Locally assembled and imported used motor vehicles market shrank 22.4 per cent in the nine months to September as dealers grappled with last year’s imposition of higher excise taxes on cars.
Total vehicle sales in the period stood at 60,391 units compared to 77,902 the year before, according to data from the Kenya National Bureau of Statistics (KNBS).
The drop in sales is expected to translate to lower tax revenues besides limiting the creation of new jobs in the motor vehicles industry that retrenched 115 workers in the first five months of the year.
“Sales of small saloon cars were particularly affected by the excise tax,” said Charles Munyori, the secretary-general of Kenya Auto Bazaar Association, which represents used car dealers.
The Treasury last month removed excise tax on locally assembled vehicles and reverted to charging 20 per cent of a used imported vehicle’s value instead of the flat fee of Sh200,000 that the taxman has been charging since last year in the quest to reverse the decline in sales.
Sales of second-hand passenger cars were the most affected following imposition of the flat excise tax that raised their retail prices by more than Sh100,000.
Small passenger cars such as Toyota Vitz, Toyota Belta and Honda Fit were hit hardest with the steep rise in excise duty.
Mr Munyori said the dealers expect the return of 20 per cent excise tax on used cars to lift sales in the coming months.
“Sales are picking up since the change in excise duty,” he said, adding that used car sales are expected to rise this quarter as exporters in Japan rush to clear their 2009 model stocks, which they will be unable to sell beginning next year.
All imported used cars must be eight-year-old or less.
New vehicle sales, which account for about 20 per cent of total motor vehicle sales, suffered more from the introduction of excise tax on locally assembled pick-ups, buses and trucks.
Sales in the new vehicles market fell 31.3 per cent in the review period in a market trend that dealers also blamed on economic slowdown.
Data from the Kenya Motor Industry Association (KMI), the lobby for new vehicle dealers, shows that sales stood at 10,368 units in the nine months compared to 15,101 units the year before.
Major dealers, including General Motors East Africa (GMEA), Toyota Kenya and Simba Corporation, were among the biggest losers whose sales dropped by between 24 and 40 per cent.
“The excise duty hurt the industry,” said Dinesh Kotecha, a director at Simba Corporation, which sells Mitsubishi and BMW brands.
“We are also seeing an economic slowdown that has reduced demand for new vehicles.” he said.
The official GDP figures, he argued, are at odds with the industry’s order books.
The government last year introduced excise tax at a flat rate of Sh150,000 on locally assembled vehicles and increased the duty to 20 per cent of the vehicle’s value in June – raising prices of vehicles by 20 to 30 per cent.
Commercial vehicles, including pick-ups and trucks, account for over 70 per cent of Kenya’s new vehicle sales, underlining the impact of the tax in eroding demand as the duty inflated prices of some models by up to Sh1.2 million.
Toyota reported the largest sales drop of 39.9 per cent, moving 1,973 units in the review period compared to 3,285 units a year earlier.
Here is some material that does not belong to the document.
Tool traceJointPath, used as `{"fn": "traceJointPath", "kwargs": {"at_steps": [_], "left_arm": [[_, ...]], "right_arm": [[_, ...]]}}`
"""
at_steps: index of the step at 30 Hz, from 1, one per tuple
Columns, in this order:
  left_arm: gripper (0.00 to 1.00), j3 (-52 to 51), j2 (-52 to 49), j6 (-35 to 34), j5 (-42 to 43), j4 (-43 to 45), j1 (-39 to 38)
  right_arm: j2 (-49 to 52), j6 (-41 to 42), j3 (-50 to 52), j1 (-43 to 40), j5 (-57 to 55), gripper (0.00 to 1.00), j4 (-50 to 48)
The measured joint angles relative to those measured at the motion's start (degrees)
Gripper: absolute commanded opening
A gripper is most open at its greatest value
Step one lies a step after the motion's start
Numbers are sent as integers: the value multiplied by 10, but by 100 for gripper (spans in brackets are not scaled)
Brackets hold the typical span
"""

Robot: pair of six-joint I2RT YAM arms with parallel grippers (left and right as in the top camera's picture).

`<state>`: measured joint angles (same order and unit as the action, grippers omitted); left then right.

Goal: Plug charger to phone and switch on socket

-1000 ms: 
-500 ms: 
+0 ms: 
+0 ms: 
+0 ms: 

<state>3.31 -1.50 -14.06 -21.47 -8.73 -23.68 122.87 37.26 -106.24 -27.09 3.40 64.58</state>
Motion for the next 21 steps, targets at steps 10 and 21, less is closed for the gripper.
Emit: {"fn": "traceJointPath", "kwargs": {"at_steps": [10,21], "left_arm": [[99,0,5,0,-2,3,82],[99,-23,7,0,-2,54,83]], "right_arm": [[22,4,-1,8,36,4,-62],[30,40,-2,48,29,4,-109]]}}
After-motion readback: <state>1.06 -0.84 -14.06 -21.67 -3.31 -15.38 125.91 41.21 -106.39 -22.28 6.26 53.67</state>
That performance, in turn, saw its market share drop to 19 per cent from 21.7 per cent, even as it retained its position as the second largest dealer.
CMC Holdings’ sales fell 39.2 per cent to 828 units, causing the dealer’s market share to drop to 7.9 per cent from nine per cent last year.
Simba’s sales dropped 31.2 per cent to 1,839 units although its market share remained unchanged at 17.7 per cent.
GMEA recorded a 24.4 per cent sales decline to 3,569 units but managed to grow its market share to a new high of 34.4 per cent from the previous 31.2 per cent, benefiting from a relatively lower sales drop.
GMEA’s chief executive, Rita Kavashe, said new vehicle sales are expectd to remain flat in 2017 from this year’s estimates of 14,000 to 15,000 units citing uncertainty related to the upcoming general election.
She described the recent capping of interest rates as a positive factor that allows individuals and corporate clients – who rely on bank financing to buy vehicles— to benefit from lower finance costs.
“The controlled interest rates should lift demand in the coming years,” Ms Kavashe said, adding that the current maximum lending rate of 14 per cent is highly favourable to borrowers, who in the past have paid rates of above 20 per cent, especially during negative economic cycles.
Some banks have, however, adopted a more cautious stance, cutting repayment periods and asking borrowers to pay a deposit for vehicle purchases.
The lenders’ increased conservatism is seen as a move to hedge against losses given that vehicles’ annual depreciation rates of 20 per cent to 25 per cent is now significantly above the 14 per cent lending rate.